Task item: Only a number is wanted here: the count of lines in the data below where the string "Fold" occurs.

Given material:

- Opening Delimiter -

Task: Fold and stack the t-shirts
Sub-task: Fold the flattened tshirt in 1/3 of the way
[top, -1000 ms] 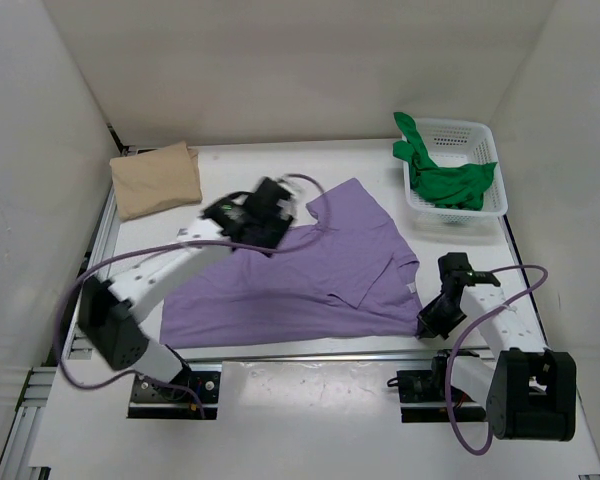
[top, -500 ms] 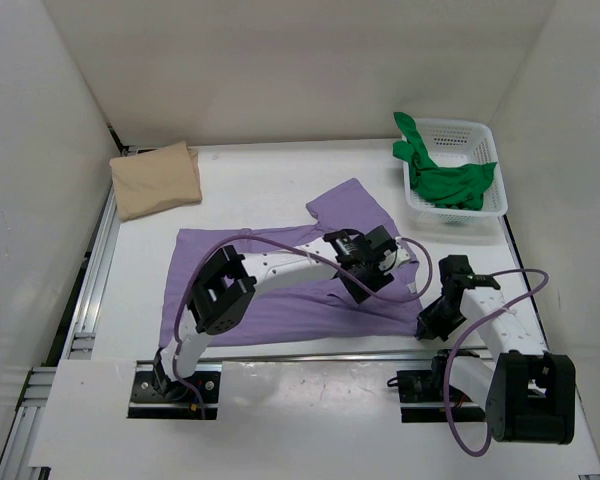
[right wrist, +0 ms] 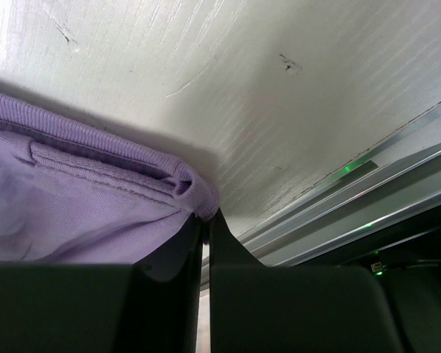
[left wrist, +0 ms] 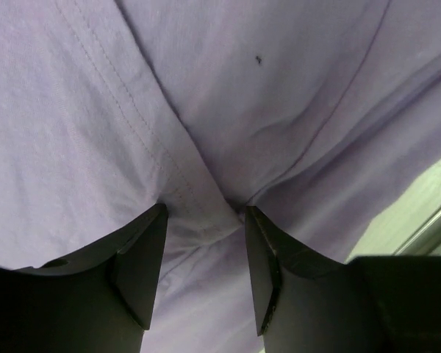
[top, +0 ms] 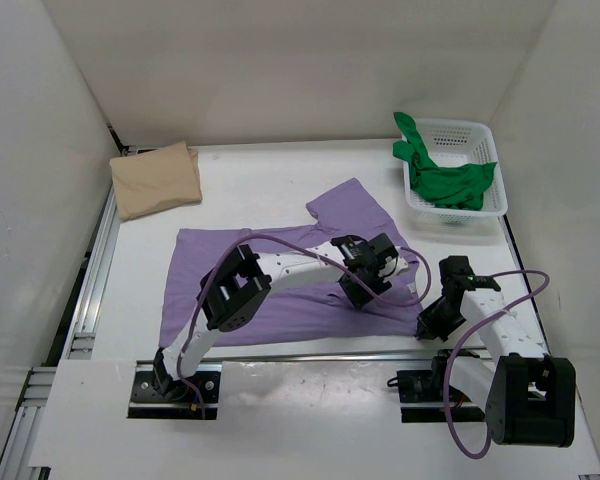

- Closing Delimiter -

Written reply: 2